__TO DO__. The output is the lines below from the one with "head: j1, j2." through the one with "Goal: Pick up", both included, printed exactly and with no other line.

= = = = = = =

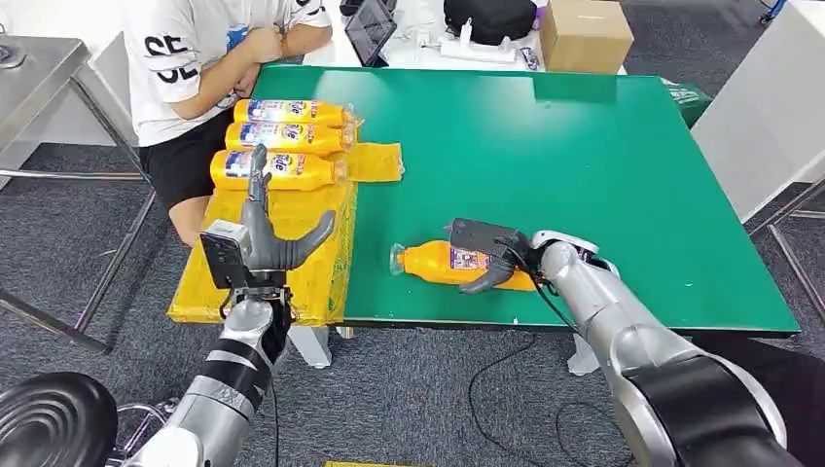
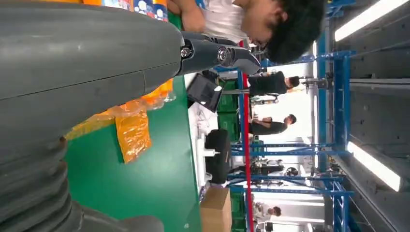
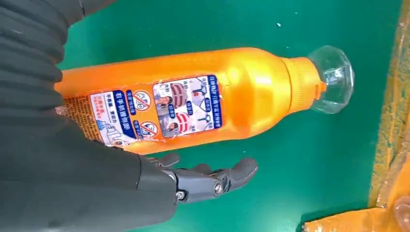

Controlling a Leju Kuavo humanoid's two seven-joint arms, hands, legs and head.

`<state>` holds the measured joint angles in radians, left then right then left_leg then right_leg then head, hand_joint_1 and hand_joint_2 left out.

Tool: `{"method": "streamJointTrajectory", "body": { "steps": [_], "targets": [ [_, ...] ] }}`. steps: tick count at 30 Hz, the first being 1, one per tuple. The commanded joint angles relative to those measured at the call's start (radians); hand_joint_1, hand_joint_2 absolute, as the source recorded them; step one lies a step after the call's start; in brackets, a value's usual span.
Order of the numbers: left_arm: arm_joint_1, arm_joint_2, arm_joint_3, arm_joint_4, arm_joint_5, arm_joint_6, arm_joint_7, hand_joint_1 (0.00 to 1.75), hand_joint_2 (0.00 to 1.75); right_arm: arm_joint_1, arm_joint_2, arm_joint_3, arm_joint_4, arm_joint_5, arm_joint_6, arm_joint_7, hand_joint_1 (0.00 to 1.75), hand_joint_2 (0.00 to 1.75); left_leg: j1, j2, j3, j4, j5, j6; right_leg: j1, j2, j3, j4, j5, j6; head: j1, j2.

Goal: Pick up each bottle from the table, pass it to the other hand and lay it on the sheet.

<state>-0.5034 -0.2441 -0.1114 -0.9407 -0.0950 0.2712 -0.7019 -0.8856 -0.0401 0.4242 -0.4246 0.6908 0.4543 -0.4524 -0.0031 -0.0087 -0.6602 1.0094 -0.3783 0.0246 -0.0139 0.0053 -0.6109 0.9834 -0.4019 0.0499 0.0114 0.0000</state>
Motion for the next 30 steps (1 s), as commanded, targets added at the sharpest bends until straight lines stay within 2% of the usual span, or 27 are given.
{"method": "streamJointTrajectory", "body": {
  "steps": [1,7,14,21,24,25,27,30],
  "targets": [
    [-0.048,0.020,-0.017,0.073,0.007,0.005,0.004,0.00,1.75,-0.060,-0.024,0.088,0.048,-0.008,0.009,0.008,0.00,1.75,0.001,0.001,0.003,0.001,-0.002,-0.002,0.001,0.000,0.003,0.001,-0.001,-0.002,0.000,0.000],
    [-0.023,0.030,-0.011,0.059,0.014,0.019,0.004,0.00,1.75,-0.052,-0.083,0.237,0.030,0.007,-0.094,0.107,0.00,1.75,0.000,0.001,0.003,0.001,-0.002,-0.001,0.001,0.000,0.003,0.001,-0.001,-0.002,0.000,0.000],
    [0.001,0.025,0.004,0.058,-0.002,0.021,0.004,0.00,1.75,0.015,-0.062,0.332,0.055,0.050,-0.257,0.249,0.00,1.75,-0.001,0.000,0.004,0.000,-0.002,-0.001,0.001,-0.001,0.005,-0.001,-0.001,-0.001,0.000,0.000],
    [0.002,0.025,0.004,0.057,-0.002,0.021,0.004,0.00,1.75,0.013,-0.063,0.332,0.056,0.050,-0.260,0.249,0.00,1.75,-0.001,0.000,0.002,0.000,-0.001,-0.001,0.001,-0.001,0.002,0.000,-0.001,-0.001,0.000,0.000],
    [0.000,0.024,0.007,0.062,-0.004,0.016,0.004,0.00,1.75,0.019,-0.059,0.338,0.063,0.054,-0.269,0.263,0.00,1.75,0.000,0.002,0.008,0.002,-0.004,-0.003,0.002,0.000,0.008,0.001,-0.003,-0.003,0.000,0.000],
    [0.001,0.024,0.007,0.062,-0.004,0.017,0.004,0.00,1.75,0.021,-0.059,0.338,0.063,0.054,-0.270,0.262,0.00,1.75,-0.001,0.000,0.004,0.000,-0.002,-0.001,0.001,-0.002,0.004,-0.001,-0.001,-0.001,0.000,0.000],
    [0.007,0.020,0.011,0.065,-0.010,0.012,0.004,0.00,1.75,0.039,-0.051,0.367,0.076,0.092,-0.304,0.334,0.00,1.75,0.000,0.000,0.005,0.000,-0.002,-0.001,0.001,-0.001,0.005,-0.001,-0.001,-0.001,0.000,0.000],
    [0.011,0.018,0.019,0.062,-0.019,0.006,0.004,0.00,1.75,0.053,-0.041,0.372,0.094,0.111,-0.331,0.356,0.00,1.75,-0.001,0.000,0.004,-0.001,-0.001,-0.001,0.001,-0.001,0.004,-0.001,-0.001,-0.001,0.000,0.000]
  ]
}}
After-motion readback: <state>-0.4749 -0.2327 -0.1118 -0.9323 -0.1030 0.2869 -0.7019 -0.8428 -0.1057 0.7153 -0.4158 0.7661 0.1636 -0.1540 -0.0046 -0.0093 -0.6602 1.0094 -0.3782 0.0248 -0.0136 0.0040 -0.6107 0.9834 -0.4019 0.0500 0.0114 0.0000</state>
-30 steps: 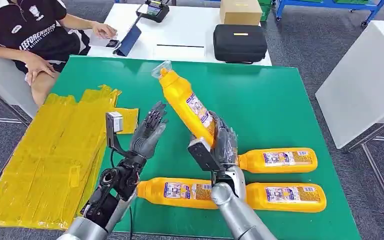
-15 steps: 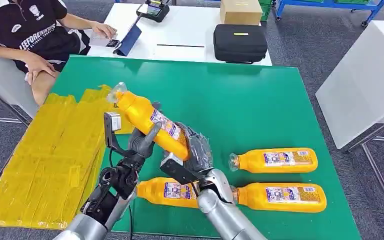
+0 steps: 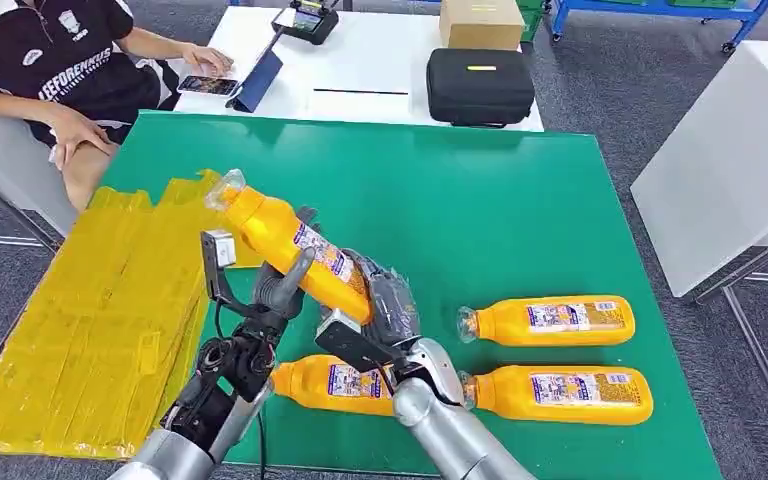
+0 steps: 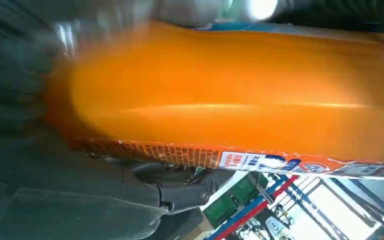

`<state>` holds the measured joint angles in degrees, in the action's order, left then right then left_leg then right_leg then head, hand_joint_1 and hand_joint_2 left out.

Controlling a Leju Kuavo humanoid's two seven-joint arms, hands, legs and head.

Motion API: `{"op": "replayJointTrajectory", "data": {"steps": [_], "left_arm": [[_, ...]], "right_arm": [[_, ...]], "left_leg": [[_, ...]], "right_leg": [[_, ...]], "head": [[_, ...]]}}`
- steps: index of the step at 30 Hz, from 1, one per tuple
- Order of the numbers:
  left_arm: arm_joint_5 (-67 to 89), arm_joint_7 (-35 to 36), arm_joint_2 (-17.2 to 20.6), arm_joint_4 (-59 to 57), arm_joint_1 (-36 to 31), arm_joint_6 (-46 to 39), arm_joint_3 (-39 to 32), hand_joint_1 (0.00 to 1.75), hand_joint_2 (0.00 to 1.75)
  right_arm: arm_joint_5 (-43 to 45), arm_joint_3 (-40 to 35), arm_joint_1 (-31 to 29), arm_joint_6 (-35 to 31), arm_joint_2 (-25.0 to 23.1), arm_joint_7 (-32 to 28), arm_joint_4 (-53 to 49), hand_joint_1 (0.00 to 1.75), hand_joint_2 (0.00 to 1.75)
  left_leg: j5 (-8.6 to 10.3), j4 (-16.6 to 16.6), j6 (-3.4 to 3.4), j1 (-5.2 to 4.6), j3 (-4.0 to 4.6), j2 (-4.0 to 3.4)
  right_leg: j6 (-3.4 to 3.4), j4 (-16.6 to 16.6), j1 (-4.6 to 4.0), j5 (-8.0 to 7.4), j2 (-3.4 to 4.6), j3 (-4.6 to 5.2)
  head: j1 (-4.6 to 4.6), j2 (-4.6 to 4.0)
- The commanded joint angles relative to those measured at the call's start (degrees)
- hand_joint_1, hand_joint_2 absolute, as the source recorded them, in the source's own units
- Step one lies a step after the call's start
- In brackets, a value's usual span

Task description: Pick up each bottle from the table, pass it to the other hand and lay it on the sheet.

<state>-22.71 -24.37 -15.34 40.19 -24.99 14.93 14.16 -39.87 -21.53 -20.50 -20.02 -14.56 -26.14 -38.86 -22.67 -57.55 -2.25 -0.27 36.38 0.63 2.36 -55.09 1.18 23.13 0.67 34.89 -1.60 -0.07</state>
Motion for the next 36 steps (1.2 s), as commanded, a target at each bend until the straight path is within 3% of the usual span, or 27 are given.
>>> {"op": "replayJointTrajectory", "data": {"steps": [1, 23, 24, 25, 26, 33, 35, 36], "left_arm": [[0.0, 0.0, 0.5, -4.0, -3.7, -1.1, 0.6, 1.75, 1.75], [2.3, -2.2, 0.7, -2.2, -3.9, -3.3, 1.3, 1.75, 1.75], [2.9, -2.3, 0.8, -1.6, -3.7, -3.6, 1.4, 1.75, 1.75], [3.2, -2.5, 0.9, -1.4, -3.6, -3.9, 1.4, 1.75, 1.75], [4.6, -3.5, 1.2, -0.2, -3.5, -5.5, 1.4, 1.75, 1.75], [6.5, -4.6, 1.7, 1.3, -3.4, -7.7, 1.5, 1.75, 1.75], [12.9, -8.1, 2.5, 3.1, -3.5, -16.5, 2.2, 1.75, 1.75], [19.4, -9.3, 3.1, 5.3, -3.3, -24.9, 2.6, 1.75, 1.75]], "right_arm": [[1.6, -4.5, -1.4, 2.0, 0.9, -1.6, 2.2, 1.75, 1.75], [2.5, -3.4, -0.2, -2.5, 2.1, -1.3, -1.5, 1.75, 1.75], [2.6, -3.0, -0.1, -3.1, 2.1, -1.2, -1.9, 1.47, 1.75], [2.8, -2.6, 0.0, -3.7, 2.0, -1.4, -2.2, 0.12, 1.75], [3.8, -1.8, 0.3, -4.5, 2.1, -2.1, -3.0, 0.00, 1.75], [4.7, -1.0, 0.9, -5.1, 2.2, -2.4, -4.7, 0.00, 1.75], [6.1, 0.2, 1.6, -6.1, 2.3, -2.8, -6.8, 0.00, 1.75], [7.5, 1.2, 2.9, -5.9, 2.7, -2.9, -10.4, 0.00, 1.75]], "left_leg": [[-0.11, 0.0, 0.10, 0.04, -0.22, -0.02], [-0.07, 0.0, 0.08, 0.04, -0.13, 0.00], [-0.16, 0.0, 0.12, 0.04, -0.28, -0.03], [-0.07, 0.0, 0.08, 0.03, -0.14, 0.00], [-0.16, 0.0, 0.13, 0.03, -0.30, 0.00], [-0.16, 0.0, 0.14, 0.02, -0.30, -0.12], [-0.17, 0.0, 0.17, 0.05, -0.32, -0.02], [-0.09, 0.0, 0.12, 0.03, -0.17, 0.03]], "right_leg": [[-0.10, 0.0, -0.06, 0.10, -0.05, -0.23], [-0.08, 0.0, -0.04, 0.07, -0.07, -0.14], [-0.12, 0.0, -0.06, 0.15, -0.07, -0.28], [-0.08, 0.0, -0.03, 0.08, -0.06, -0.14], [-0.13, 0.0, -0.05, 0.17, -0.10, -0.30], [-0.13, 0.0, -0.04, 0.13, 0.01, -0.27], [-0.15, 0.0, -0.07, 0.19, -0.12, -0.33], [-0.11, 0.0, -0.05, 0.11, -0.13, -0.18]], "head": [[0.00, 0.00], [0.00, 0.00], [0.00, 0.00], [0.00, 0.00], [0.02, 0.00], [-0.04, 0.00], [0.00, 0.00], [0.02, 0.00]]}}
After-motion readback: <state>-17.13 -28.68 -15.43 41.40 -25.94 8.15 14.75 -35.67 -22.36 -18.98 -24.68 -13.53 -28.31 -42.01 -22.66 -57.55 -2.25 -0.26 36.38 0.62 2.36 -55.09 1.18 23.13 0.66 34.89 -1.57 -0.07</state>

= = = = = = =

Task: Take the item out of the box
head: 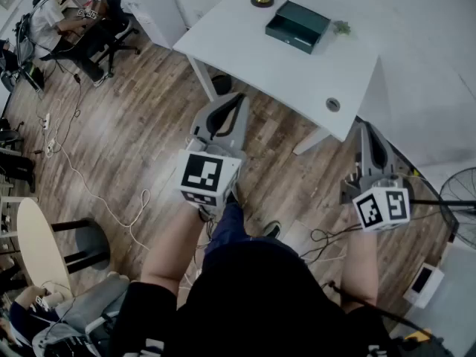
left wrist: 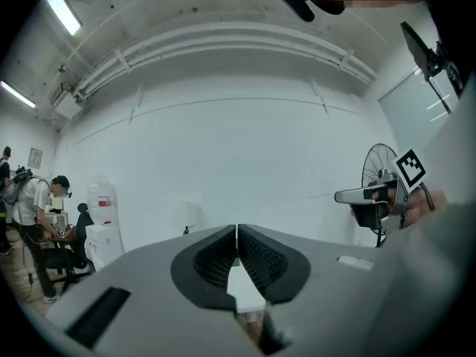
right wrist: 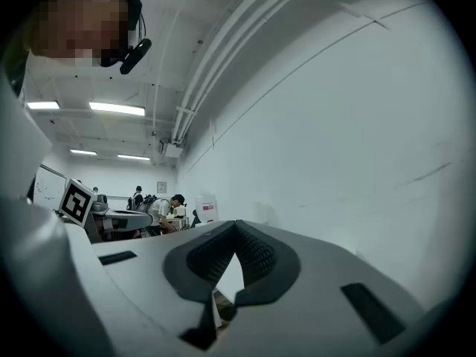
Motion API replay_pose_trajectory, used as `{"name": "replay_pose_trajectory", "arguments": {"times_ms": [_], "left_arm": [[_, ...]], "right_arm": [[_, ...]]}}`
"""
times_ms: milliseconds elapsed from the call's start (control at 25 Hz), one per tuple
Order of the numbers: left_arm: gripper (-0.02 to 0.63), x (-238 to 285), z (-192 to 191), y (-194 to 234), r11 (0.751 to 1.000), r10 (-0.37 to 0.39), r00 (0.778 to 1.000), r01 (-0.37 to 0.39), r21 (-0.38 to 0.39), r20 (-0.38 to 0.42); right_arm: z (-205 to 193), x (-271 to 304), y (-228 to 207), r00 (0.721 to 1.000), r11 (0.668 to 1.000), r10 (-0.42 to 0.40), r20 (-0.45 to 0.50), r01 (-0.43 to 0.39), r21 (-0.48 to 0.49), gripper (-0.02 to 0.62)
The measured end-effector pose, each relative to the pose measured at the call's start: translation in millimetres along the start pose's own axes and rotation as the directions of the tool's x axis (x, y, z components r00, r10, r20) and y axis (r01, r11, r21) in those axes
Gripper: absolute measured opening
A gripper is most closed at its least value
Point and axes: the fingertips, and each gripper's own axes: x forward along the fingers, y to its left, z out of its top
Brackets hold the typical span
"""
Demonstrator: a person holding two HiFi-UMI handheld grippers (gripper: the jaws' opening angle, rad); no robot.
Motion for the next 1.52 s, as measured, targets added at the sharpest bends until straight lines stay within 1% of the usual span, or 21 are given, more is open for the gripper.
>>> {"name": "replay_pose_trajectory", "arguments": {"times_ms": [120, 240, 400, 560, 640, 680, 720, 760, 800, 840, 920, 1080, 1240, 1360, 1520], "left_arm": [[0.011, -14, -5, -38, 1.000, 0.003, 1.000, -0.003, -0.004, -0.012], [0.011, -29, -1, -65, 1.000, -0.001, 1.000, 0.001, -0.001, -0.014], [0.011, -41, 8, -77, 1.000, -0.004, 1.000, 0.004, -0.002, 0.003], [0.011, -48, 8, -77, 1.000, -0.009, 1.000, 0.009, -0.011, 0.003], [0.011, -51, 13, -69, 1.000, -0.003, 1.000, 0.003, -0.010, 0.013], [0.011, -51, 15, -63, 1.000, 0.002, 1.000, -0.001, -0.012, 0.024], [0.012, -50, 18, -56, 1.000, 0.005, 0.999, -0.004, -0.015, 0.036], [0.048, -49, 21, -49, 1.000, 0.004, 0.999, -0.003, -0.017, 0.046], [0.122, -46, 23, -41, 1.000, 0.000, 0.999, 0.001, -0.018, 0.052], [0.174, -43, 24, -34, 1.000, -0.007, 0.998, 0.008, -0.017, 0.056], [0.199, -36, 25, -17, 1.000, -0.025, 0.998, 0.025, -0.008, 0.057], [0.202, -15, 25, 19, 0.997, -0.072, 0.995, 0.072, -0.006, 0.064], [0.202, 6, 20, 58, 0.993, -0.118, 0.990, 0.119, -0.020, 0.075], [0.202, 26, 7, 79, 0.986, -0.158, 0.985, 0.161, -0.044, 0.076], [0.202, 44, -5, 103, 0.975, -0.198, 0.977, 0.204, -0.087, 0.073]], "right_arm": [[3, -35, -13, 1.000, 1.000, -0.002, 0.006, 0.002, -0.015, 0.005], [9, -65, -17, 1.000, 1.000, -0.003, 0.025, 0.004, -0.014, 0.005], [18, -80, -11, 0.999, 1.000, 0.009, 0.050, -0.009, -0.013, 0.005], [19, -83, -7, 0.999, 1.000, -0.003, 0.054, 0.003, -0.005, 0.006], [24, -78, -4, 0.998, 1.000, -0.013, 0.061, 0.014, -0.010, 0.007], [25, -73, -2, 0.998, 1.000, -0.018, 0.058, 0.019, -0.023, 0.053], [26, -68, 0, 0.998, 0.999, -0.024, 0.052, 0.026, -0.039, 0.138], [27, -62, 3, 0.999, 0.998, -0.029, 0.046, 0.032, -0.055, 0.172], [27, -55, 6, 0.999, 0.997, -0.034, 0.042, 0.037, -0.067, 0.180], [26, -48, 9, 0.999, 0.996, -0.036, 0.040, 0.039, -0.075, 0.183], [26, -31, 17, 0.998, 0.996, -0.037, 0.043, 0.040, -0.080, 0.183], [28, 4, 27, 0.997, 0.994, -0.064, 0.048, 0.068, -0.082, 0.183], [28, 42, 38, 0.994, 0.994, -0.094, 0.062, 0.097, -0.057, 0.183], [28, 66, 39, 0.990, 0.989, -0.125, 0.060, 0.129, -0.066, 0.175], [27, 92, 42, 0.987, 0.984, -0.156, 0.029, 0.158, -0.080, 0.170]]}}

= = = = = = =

__RESULT OF THIS EXERCISE__.
Order of the numbers: left_arm: arm_joint_1, arm_joint_2, arm_joint_3, arm_joint_4, arm_joint_5, arm_joint_6, arm_joint_7, hand_joint_1 (0.00 to 1.75), hand_joint_2 (0.00 to 1.75); right_arm: arm_joint_1, arm_joint_2, arm_joint_3, arm_joint_4, arm_joint_5, arm_joint_6, arm_joint_7, hand_joint_1 (0.00 to 1.75), hand_joint_2 (0.00 to 1.75); left_leg: j1, j2, j3, j4, j5, j6; right_leg: j1, j2, j3, j4, j5, j6; head: j1, j2.

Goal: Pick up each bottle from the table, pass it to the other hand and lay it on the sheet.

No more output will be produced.